# Drawings



## bubforever (Apr 8, 2007)

Is it alright to post drawings as well? I already drew my orhcid and am trying to find a way to put it on the computer.


----------



## Ian (Apr 8, 2007)

Yea, that will be cool. The best way I can think is to scan it in...look forward to see some of your work!


----------



## OGIGA (Apr 8, 2007)

Oh of course! You can also photograph your drawing and post it up but scanning does yield better quality.


----------



## bubforever (Apr 8, 2007)

Sweet once we get this printer hooked up to the vista, i'll put it on. Eventually. :wink:

Also does anybody have any requests of mantids for me to draw? Might take some time though, be patient.


----------



## hibiscusmile (Apr 11, 2007)

I would love a picture of the Orchid Mantis in a drawing.


----------



## hibiscusmile (Apr 11, 2007)

or a lovely Chinese


----------



## bubforever (Apr 11, 2007)

I'll start on the Chinese tomorrow, i'll see if i can copy my orchid drawing at school. (still haven't got the printer/scanner yet.)


----------



## hibiscusmile (Apr 11, 2007)

It must be wonderful to be able to draw.
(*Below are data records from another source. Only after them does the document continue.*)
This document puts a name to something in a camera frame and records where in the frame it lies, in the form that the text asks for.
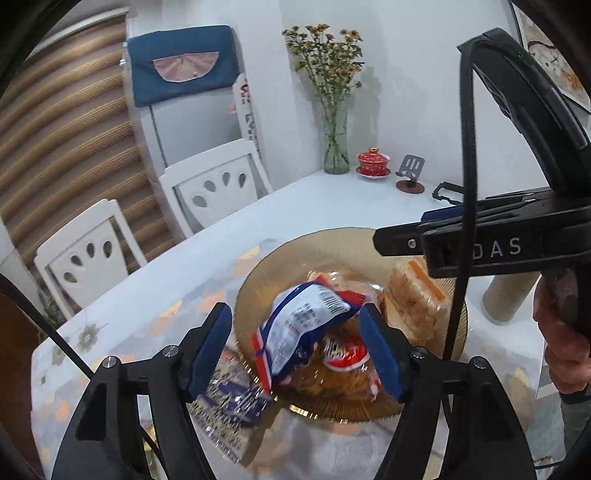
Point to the red porcelain lidded cup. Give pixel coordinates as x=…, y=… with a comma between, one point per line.
x=371, y=161

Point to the striped window blind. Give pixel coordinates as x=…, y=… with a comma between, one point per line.
x=69, y=115

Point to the blue cloth cover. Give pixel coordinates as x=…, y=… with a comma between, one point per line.
x=147, y=83

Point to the person's right hand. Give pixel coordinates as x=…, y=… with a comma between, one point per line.
x=565, y=350

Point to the pale puffed snack pack orange print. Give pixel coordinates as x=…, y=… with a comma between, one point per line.
x=415, y=300

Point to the dried flower bunch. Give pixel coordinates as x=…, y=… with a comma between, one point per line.
x=323, y=60

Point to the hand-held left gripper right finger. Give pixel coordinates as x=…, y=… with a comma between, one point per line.
x=381, y=350

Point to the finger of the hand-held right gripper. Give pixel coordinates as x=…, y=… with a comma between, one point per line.
x=443, y=214
x=397, y=241

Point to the glass vase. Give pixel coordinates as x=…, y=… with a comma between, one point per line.
x=336, y=157

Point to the white red-printed scroll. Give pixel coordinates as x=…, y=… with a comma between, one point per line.
x=247, y=120

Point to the white dining chair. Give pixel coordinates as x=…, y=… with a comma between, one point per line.
x=217, y=184
x=87, y=258

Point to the amber ribbed glass plate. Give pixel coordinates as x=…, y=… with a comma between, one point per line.
x=286, y=258

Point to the clear red-white bag brown biscuits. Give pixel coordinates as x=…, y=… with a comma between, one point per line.
x=344, y=360

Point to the metal phone stand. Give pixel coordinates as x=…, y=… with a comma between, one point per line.
x=411, y=166

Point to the white refrigerator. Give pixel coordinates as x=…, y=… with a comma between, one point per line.
x=184, y=124

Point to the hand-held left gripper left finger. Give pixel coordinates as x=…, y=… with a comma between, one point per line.
x=210, y=350

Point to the dark purple snack packet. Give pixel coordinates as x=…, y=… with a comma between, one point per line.
x=226, y=406

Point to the blue white snack packet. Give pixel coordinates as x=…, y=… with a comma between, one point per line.
x=300, y=327

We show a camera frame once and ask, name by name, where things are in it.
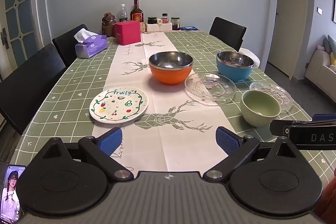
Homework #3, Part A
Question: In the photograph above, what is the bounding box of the white fruit print plate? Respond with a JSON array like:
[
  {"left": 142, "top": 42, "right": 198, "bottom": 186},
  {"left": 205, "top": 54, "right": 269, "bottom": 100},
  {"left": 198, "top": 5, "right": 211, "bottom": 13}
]
[{"left": 89, "top": 86, "right": 149, "bottom": 124}]

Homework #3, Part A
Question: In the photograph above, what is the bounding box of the purple tissue pack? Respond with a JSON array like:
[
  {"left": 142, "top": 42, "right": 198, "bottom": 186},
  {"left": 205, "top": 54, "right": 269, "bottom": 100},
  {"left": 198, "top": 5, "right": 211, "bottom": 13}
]
[{"left": 73, "top": 28, "right": 109, "bottom": 59}]

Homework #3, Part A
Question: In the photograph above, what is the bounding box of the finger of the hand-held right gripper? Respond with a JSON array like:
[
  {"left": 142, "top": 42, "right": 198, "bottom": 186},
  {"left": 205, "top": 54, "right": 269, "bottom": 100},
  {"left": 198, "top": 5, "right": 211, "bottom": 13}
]
[
  {"left": 312, "top": 113, "right": 336, "bottom": 122},
  {"left": 270, "top": 119, "right": 336, "bottom": 137}
]

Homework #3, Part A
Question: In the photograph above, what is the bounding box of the green ceramic bowl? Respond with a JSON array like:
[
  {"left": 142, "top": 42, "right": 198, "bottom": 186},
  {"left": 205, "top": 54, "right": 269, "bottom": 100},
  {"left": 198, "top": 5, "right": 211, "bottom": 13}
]
[{"left": 241, "top": 90, "right": 282, "bottom": 127}]

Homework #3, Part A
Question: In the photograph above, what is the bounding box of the orange steel bowl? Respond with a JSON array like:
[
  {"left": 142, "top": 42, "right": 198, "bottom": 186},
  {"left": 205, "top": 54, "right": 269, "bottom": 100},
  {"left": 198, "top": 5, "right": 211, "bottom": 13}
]
[{"left": 148, "top": 51, "right": 194, "bottom": 86}]

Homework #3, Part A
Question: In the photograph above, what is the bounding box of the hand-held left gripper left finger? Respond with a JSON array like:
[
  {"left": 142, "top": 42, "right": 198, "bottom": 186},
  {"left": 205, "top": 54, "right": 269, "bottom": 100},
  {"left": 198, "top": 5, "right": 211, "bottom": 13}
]
[{"left": 37, "top": 127, "right": 134, "bottom": 183}]

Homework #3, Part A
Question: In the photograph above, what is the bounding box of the small clear glass plate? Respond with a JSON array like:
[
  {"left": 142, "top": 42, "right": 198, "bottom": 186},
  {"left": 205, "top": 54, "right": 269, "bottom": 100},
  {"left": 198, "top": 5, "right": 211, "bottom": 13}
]
[{"left": 249, "top": 81, "right": 294, "bottom": 111}]

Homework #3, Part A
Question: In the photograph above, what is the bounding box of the black chair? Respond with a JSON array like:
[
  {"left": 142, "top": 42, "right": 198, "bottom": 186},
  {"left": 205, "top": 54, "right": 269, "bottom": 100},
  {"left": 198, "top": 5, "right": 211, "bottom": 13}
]
[
  {"left": 0, "top": 43, "right": 66, "bottom": 136},
  {"left": 209, "top": 16, "right": 247, "bottom": 53},
  {"left": 52, "top": 24, "right": 89, "bottom": 67}
]

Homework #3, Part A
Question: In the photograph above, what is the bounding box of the white door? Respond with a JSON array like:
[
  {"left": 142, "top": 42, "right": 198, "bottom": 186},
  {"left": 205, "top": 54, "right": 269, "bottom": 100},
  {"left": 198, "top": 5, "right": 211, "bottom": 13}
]
[{"left": 270, "top": 0, "right": 309, "bottom": 78}]

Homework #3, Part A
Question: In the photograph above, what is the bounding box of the glass panel door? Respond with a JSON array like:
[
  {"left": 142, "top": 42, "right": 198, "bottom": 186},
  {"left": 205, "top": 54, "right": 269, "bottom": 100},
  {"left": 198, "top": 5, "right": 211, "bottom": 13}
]
[{"left": 0, "top": 0, "right": 36, "bottom": 77}]

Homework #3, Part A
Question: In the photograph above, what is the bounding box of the beige sofa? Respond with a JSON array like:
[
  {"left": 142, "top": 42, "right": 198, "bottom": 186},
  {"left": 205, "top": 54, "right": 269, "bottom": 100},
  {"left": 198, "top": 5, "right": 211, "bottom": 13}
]
[{"left": 304, "top": 49, "right": 336, "bottom": 99}]

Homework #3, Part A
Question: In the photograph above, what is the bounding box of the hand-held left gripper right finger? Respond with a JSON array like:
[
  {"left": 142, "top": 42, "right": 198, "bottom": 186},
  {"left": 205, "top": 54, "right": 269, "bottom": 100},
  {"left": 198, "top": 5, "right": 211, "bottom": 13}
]
[{"left": 203, "top": 126, "right": 303, "bottom": 183}]

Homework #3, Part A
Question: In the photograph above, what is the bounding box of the grey blue cushion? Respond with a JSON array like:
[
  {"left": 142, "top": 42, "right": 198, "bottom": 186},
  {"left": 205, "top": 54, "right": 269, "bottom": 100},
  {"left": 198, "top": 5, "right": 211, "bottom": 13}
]
[{"left": 323, "top": 35, "right": 336, "bottom": 54}]

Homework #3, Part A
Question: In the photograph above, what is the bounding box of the green checked tablecloth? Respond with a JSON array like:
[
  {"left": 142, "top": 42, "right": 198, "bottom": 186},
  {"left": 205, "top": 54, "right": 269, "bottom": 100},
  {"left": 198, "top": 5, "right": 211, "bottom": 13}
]
[{"left": 13, "top": 29, "right": 336, "bottom": 182}]

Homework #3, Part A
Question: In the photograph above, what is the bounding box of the metal door handle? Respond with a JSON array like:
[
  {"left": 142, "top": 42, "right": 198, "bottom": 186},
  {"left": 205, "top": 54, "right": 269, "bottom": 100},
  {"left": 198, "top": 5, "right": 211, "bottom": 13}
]
[{"left": 0, "top": 27, "right": 10, "bottom": 49}]

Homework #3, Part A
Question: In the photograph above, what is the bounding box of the brown flask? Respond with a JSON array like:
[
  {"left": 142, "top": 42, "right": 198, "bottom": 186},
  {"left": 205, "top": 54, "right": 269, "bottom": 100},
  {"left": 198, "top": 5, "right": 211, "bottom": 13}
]
[{"left": 101, "top": 12, "right": 116, "bottom": 38}]

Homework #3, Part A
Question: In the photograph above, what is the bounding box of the white towel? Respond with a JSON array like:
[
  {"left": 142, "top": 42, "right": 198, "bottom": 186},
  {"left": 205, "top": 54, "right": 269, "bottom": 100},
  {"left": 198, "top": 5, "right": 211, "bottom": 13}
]
[{"left": 237, "top": 47, "right": 260, "bottom": 68}]

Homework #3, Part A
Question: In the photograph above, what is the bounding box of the red label liquor bottle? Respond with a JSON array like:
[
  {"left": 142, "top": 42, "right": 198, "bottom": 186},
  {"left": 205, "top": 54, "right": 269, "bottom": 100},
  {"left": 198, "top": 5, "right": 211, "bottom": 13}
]
[{"left": 130, "top": 0, "right": 144, "bottom": 23}]

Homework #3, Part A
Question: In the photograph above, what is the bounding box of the smartphone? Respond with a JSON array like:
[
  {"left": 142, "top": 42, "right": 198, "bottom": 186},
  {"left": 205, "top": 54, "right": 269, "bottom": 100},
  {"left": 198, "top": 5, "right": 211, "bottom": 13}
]
[{"left": 0, "top": 165, "right": 27, "bottom": 224}]

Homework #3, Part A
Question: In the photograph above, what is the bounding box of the large clear glass plate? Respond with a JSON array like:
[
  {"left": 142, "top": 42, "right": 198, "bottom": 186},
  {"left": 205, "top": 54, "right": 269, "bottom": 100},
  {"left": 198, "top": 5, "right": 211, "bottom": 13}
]
[{"left": 184, "top": 72, "right": 237, "bottom": 106}]

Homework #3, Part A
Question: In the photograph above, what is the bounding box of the blue steel bowl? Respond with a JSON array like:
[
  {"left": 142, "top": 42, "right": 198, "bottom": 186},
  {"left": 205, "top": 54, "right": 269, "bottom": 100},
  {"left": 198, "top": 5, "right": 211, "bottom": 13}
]
[{"left": 216, "top": 51, "right": 255, "bottom": 83}]

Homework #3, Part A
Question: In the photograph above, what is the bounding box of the person's right forearm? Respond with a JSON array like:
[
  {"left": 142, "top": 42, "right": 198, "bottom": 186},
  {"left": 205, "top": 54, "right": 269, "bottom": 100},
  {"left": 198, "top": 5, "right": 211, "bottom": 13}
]
[{"left": 314, "top": 169, "right": 336, "bottom": 222}]

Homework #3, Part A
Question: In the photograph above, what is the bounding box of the clear plastic water bottle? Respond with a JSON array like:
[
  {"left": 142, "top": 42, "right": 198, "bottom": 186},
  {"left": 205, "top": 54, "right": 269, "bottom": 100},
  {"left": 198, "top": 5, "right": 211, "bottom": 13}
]
[{"left": 118, "top": 4, "right": 129, "bottom": 22}]

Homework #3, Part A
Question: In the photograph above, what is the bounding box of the pink box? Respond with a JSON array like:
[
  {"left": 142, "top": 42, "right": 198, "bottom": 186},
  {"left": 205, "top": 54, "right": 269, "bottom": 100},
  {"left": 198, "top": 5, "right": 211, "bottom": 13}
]
[{"left": 114, "top": 21, "right": 142, "bottom": 46}]
I can cut out almost anything with a pair of scissors on cloth, but give me a pencil and I hurt myself! Thanks so much! :wink:


----------



## bubforever (Apr 12, 2007)

Just started today. I'll try to have it done sometime in the next 2-3 weeks.


----------



## bubforever (Apr 20, 2007)

here it is, the scanner messed up the quality a bit. Enjoy.

http://new.photos.yahoo.com/[email protected]/0


----------



## hibiscusmile (Apr 20, 2007)

8) I love it!


----------



## robo mantis (Apr 20, 2007)

Nice


----------